Clinical Context and Therapy Purpose
The purpose of subtalar arthroereisis (STA) in patients who have flatfoot or who have talotarsal joint dislocation is to provide a treatment option that is an alternative to or an improvement on existing therapies.

The question addressed in this evidence review is: does STA improve the net health outcome in patients with flatfoot or talotarsal joint dislocation?

The following PICOTS were used to select literature to inform this review.

Patients
The relevant population(s) of interest are individuals with flatfoot and individuals with talotarsal joint dislocation.

Flexible flatfoot is a common disorder, anatomically described as excessive pronation during weight-bearing due to anterior and medial displacement of the talus. It may be congenital, or it may be acquired in adulthood due to posterior tibial tendon dysfunction, which in turn may be caused by trauma, overuse, inflammatory disorders, and other factors. Symptoms include dull, aching and throbbing, cramping pain, which in children may be described as growing pains. Additional symptoms include refusal to participate in athletics or walking long distances.
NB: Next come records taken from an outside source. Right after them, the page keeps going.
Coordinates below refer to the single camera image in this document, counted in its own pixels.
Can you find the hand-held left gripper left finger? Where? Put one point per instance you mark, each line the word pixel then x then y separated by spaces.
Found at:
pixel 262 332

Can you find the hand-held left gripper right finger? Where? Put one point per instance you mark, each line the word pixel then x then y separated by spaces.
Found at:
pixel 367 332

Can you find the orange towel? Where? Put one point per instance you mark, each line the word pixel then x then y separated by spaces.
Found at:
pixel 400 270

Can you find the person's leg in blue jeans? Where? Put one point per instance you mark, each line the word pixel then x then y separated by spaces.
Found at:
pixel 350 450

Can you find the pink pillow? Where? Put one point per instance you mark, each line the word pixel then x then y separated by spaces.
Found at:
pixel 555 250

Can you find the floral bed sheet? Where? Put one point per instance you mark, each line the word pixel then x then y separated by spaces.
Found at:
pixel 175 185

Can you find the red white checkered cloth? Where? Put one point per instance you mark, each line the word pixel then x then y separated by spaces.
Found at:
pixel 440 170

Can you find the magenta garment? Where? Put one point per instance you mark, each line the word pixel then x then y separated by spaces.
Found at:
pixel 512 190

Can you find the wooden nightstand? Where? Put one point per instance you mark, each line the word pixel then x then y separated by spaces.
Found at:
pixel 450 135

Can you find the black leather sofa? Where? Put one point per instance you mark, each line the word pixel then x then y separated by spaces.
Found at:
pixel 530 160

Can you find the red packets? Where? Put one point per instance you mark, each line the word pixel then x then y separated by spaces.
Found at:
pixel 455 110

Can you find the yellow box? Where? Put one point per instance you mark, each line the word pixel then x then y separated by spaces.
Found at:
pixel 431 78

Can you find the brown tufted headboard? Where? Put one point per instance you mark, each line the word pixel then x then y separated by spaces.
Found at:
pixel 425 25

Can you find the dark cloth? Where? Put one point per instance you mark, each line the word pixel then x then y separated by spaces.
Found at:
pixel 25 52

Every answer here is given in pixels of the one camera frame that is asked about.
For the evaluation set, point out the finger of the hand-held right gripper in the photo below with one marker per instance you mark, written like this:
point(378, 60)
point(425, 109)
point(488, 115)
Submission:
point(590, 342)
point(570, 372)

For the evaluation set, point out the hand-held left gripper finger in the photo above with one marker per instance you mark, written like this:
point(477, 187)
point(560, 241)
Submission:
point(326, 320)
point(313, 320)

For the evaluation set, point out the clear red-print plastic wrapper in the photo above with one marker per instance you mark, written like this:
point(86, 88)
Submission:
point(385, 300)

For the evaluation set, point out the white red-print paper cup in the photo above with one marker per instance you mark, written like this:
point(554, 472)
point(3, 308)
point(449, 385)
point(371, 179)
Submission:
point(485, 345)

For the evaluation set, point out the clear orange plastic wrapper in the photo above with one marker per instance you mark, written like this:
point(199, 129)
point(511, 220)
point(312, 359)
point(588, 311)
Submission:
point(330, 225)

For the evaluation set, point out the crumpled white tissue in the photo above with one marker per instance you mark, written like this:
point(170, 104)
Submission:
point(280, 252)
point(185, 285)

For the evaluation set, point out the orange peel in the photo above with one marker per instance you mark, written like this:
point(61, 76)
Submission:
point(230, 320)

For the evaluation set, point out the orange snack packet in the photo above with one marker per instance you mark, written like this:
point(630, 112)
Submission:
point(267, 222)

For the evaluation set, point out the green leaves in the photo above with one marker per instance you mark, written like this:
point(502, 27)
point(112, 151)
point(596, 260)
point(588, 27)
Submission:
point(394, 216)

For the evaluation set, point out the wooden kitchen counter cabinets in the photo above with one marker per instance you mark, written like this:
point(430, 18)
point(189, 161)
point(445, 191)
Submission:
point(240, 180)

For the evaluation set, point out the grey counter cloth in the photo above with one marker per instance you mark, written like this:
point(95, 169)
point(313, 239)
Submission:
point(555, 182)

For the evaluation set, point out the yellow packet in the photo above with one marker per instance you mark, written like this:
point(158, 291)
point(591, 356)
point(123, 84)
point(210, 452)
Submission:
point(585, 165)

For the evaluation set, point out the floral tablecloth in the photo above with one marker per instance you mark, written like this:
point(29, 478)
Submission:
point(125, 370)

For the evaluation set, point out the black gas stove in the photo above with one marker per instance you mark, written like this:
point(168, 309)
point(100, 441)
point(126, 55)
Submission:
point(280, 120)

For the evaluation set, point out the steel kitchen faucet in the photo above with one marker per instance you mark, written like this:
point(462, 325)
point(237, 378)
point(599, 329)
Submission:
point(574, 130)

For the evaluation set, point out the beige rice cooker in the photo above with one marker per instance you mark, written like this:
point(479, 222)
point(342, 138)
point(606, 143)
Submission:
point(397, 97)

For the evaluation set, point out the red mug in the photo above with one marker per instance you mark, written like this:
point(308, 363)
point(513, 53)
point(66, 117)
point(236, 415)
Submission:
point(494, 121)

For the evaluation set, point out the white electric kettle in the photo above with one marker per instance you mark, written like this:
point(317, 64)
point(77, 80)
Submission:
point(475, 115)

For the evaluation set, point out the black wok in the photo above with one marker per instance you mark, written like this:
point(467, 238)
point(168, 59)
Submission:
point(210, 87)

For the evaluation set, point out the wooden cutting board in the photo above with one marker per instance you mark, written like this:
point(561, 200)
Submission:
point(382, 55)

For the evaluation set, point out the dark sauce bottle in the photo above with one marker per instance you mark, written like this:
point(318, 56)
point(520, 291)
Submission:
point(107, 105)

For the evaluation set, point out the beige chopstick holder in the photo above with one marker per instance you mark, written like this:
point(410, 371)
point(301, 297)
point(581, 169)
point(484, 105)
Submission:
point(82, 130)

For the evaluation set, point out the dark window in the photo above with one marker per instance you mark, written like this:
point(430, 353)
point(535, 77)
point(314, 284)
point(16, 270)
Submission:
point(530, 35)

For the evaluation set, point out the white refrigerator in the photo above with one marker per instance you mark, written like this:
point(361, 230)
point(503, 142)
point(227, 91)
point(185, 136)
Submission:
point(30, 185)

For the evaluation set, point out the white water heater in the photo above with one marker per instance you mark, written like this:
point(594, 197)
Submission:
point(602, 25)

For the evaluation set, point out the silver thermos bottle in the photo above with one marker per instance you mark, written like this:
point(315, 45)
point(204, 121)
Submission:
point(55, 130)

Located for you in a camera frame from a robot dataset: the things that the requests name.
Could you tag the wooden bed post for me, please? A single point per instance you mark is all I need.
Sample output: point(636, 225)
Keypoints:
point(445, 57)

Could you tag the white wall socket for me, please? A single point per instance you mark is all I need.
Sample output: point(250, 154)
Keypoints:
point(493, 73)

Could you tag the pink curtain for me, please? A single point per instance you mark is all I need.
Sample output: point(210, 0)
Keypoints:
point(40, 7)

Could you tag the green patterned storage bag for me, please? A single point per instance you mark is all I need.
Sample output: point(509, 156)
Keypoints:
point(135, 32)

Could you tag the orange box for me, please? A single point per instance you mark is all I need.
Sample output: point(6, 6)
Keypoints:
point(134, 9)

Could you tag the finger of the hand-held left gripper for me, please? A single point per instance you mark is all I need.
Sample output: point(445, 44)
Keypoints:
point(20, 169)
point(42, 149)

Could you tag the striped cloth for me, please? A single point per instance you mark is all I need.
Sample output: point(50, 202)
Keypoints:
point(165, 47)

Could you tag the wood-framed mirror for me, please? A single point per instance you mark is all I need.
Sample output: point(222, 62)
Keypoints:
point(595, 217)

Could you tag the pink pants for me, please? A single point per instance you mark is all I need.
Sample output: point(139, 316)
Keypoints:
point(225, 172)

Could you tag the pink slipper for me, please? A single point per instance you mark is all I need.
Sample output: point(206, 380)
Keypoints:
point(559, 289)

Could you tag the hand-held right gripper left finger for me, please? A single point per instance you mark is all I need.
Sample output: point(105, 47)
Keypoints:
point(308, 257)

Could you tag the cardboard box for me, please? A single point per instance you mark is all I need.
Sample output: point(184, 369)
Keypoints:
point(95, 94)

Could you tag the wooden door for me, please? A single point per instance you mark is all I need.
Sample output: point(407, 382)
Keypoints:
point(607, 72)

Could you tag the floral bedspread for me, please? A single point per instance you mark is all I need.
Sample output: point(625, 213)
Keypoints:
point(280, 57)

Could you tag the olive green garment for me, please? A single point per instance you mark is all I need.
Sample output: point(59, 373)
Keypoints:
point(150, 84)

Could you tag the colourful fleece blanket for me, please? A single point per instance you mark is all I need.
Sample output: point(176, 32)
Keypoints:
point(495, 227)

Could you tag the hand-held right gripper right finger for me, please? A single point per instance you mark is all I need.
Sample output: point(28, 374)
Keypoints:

Talotarsal joint dislocation means that the joint surfaces of the talus are abnormally aligned on the heel and/or navicular bones.

Interventions
The therapy being considered is STA.

Arthroereisis is a surgical procedure that limits movement across a joint. STA (also called extraosseoustalotarsal stabilization) is designed to correct excessive talar displacement and calcaneal eversion by reducing pronation across the subtalar joint. The stabilization procedure is performed by placing an implant in the sinus tarsi, which is a canal located between the talus and the calcaneus.

Comparators
Surgical approaches for painful flatfoot deformities include tendon transfers, osteotomy, and arthrodesis. Conservative treatments include orthotics or shoe modifications.

Flatfoot
Literature searches on STA have identified few published studies, primarily consisting of single-institution case series and individual case reports, reporting on success rates following this procedure. There is a small controlled trial that has compared STA with alternative treatments.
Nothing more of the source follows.